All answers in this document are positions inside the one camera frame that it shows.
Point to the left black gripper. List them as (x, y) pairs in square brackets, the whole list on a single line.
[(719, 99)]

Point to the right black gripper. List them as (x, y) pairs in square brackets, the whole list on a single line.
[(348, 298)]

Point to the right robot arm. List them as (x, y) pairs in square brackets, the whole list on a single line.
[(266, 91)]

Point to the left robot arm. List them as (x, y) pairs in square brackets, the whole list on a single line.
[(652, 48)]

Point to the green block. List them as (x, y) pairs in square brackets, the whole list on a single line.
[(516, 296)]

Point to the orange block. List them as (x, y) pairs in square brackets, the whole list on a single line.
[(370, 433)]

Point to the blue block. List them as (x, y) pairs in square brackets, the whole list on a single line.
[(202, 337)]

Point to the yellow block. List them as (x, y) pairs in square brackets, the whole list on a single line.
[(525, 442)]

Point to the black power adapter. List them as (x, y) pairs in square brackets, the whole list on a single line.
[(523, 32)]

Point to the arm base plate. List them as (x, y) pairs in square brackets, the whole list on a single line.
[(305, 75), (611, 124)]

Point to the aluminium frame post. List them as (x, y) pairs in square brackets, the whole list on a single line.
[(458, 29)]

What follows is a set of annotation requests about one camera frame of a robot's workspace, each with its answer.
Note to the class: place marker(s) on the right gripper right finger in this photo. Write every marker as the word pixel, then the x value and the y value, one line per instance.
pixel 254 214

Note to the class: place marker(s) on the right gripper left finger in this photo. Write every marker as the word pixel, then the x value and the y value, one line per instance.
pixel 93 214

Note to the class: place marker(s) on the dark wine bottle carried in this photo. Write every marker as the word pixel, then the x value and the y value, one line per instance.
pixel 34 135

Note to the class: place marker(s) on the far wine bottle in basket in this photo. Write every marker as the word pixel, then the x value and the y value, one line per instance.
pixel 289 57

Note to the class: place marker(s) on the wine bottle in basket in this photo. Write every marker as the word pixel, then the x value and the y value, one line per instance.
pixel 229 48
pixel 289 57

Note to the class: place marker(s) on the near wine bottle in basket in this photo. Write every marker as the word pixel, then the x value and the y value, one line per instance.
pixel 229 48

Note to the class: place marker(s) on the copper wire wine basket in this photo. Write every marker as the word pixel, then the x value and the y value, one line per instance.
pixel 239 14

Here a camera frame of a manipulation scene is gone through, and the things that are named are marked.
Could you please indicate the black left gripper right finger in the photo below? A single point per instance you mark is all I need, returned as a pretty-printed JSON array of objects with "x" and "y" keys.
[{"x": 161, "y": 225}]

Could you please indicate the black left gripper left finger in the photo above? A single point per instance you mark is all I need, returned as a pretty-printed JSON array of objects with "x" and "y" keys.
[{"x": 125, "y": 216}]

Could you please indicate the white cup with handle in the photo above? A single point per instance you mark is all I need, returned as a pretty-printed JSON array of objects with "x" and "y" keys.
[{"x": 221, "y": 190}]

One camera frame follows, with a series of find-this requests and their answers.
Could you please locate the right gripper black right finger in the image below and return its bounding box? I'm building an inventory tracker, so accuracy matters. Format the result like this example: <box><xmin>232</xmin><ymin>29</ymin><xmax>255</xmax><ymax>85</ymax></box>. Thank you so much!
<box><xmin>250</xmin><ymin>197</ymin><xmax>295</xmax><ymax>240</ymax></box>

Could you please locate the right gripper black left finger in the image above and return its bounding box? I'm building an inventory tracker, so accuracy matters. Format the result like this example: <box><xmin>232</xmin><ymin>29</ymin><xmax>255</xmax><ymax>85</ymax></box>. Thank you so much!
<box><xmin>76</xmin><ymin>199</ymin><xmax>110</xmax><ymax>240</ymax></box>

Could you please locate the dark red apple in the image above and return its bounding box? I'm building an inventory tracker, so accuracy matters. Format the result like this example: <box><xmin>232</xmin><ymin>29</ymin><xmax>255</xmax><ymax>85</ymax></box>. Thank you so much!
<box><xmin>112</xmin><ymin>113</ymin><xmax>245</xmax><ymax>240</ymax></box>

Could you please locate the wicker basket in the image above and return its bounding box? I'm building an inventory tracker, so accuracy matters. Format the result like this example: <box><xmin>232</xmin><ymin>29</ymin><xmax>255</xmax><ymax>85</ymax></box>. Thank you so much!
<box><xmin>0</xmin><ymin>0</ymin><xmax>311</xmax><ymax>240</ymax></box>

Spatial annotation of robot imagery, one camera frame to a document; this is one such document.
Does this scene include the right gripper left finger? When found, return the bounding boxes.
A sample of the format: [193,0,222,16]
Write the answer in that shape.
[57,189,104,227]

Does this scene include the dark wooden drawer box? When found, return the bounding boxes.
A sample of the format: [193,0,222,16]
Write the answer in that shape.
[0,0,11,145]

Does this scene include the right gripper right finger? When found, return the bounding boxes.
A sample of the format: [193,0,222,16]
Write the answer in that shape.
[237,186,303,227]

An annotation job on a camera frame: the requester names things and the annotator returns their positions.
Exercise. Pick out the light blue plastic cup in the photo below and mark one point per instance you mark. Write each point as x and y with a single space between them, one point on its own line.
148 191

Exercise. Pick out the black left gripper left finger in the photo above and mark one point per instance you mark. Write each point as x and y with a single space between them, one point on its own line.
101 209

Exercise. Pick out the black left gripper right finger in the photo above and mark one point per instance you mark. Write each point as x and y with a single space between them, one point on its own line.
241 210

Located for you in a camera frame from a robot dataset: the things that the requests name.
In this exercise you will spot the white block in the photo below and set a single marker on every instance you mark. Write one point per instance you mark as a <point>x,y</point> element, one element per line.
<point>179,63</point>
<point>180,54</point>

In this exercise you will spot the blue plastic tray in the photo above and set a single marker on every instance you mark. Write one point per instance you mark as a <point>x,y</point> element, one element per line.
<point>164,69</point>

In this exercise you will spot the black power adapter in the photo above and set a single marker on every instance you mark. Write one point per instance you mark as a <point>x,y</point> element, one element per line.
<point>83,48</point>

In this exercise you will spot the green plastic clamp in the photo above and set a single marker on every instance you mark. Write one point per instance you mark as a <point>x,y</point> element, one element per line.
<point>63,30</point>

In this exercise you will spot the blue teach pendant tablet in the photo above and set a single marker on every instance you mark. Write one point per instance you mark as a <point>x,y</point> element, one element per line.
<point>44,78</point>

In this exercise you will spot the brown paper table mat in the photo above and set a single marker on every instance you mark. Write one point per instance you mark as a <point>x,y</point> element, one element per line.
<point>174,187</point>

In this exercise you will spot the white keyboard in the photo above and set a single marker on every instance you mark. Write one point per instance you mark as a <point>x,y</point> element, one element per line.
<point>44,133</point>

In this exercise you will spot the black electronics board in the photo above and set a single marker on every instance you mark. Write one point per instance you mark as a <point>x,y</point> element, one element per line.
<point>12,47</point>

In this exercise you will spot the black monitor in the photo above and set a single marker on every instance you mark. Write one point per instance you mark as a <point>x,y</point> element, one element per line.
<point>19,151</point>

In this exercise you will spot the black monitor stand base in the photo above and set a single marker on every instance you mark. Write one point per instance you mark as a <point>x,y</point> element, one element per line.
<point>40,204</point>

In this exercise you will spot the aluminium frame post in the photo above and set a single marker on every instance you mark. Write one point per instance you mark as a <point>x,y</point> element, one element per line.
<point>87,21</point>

WHAT YOU SHOULD DO — The material shown above is to be retyped in full, without alteration.

ANSWER FOR THIS EXERCISE —
All answers in this document are positions inside the one camera frame that it shows.
Point to the left black gripper. List them as (x, y) pairs in square brackets, the whole list on a single line.
[(719, 99)]

Point to the right black gripper. List them as (x, y) pairs in square brackets, the whole list on a single line.
[(348, 298)]

Point to the right robot arm. List them as (x, y) pairs in square brackets, the whole list on a single line.
[(266, 91)]

Point to the left robot arm. List them as (x, y) pairs in square brackets, the whole list on a single line.
[(652, 48)]

Point to the green block. List them as (x, y) pairs in square brackets, the whole list on a single line.
[(516, 296)]

Point to the orange block. List them as (x, y) pairs in square brackets, the whole list on a single line.
[(370, 433)]

Point to the blue block. List them as (x, y) pairs in square brackets, the whole list on a single line.
[(202, 337)]

Point to the yellow block. List them as (x, y) pairs in square brackets, the whole list on a single line.
[(525, 442)]

Point to the black power adapter. List them as (x, y) pairs in square brackets, the whole list on a single line.
[(523, 32)]

Point to the arm base plate. List them as (x, y) pairs in square brackets, the whole list on a single line.
[(305, 75), (611, 124)]

Point to the aluminium frame post. List them as (x, y) pairs in square brackets, the whole list on a single line.
[(458, 29)]

What follows is a set of annotation requests about one camera frame of a robot's workspace, each with its answer.
Note to the class: place marker(s) on the right gripper right finger in this photo. Write every marker as the word pixel, then the x value and the y value, one line per instance.
pixel 254 214

Note to the class: place marker(s) on the right gripper left finger in this photo. Write every marker as the word pixel, then the x value and the y value, one line per instance.
pixel 93 214

Note to the class: place marker(s) on the dark wine bottle carried in this photo. Write every marker as the word pixel, then the x value and the y value, one line per instance.
pixel 34 135

Note to the class: place marker(s) on the far wine bottle in basket in this photo. Write every marker as the word pixel, then the x value and the y value, one line per instance.
pixel 289 57

Note to the class: place marker(s) on the wine bottle in basket in this photo. Write every marker as the word pixel, then the x value and the y value, one line per instance.
pixel 229 48
pixel 289 57

Note to the class: place marker(s) on the near wine bottle in basket in this photo. Write every marker as the word pixel, then the x value and the y value, one line per instance.
pixel 229 48

Note to the class: place marker(s) on the copper wire wine basket in this photo. Write every marker as the word pixel, then the x value and the y value, one line per instance.
pixel 239 14

Here a camera frame of a manipulation scene is gone through, and the things that are named are marked.
Could you please indicate the black left gripper right finger in the photo below? A single point per instance you mark is all I need, returned as a pretty-printed JSON array of objects with "x" and "y" keys.
[{"x": 161, "y": 225}]

Could you please indicate the black left gripper left finger in the photo above? A single point per instance you mark is all I need, returned as a pretty-printed JSON array of objects with "x" and "y" keys.
[{"x": 125, "y": 216}]

Could you please indicate the white cup with handle in the photo above? A single point per instance you mark is all I need, returned as a pretty-printed JSON array of objects with "x" and "y" keys.
[{"x": 221, "y": 190}]

One camera frame follows, with a series of find-this requests and their answers.
Could you please locate the right gripper black right finger in the image below and return its bounding box? I'm building an inventory tracker, so accuracy matters. Format the result like this example: <box><xmin>232</xmin><ymin>29</ymin><xmax>255</xmax><ymax>85</ymax></box>. Thank you so much!
<box><xmin>250</xmin><ymin>197</ymin><xmax>295</xmax><ymax>240</ymax></box>

Could you please locate the right gripper black left finger in the image above and return its bounding box? I'm building an inventory tracker, so accuracy matters. Format the result like this example: <box><xmin>232</xmin><ymin>29</ymin><xmax>255</xmax><ymax>85</ymax></box>. Thank you so much!
<box><xmin>76</xmin><ymin>199</ymin><xmax>110</xmax><ymax>240</ymax></box>

Could you please locate the dark red apple in the image above and return its bounding box? I'm building an inventory tracker, so accuracy matters. Format the result like this example: <box><xmin>232</xmin><ymin>29</ymin><xmax>255</xmax><ymax>85</ymax></box>. Thank you so much!
<box><xmin>112</xmin><ymin>113</ymin><xmax>245</xmax><ymax>240</ymax></box>

Could you please locate the wicker basket in the image above and return its bounding box? I'm building an inventory tracker, so accuracy matters. Format the result like this example: <box><xmin>232</xmin><ymin>29</ymin><xmax>255</xmax><ymax>85</ymax></box>. Thank you so much!
<box><xmin>0</xmin><ymin>0</ymin><xmax>311</xmax><ymax>240</ymax></box>

Spatial annotation of robot imagery, one camera frame to a document; this is one such document.
Does this scene include the right gripper left finger? When found, return the bounding boxes.
A sample of the format: [193,0,222,16]
Write the answer in that shape.
[57,189,104,227]

Does this scene include the dark wooden drawer box? When found, return the bounding boxes.
A sample of the format: [193,0,222,16]
Write the answer in that shape.
[0,0,11,145]

Does this scene include the right gripper right finger? When found, return the bounding boxes.
A sample of the format: [193,0,222,16]
Write the answer in that shape.
[237,186,303,227]

An annotation job on a camera frame: the requester names things and the annotator returns their positions.
Exercise. Pick out the light blue plastic cup in the photo below and mark one point per instance you mark. Write each point as x and y with a single space between them, one point on its own line.
148 191

Exercise. Pick out the black left gripper left finger in the photo above and mark one point per instance you mark. Write each point as x and y with a single space between them, one point on its own line.
101 209

Exercise. Pick out the black left gripper right finger in the photo above and mark one point per instance you mark. Write each point as x and y with a single space between them, one point on its own line.
241 210

Located for you in a camera frame from a robot dataset: the things that the requests name.
In this exercise you will spot the white block in the photo below and set a single marker on every instance you mark. Write one point per instance you mark as a <point>x,y</point> element, one element per line.
<point>179,63</point>
<point>180,54</point>

In this exercise you will spot the blue plastic tray in the photo above and set a single marker on every instance you mark. Write one point per instance you mark as a <point>x,y</point> element, one element per line.
<point>164,69</point>

In this exercise you will spot the black power adapter in the photo above and set a single marker on every instance you mark. Write one point per instance you mark as a <point>x,y</point> element, one element per line.
<point>83,48</point>

In this exercise you will spot the green plastic clamp in the photo above and set a single marker on every instance you mark. Write one point per instance you mark as a <point>x,y</point> element, one element per line.
<point>63,30</point>

In this exercise you will spot the blue teach pendant tablet in the photo above and set a single marker on every instance you mark. Write one point per instance you mark as a <point>x,y</point> element, one element per line.
<point>44,78</point>

In this exercise you will spot the brown paper table mat in the photo above and set a single marker on every instance you mark. Write one point per instance you mark as a <point>x,y</point> element, one element per line.
<point>174,187</point>

In this exercise you will spot the white keyboard in the photo above and set a single marker on every instance you mark. Write one point per instance you mark as a <point>x,y</point> element, one element per line.
<point>44,133</point>

In this exercise you will spot the black electronics board in the photo above and set a single marker on every instance you mark. Write one point per instance you mark as a <point>x,y</point> element, one element per line.
<point>12,47</point>

In this exercise you will spot the black monitor in the photo above and set a single marker on every instance you mark. Write one point per instance you mark as a <point>x,y</point> element, one element per line.
<point>19,151</point>

In this exercise you will spot the black monitor stand base in the photo above and set a single marker on every instance you mark. Write one point per instance you mark as a <point>x,y</point> element, one element per line.
<point>40,204</point>

In this exercise you will spot the aluminium frame post in the photo above and set a single marker on every instance you mark. Write one point per instance you mark as a <point>x,y</point> element, one element per line.
<point>87,21</point>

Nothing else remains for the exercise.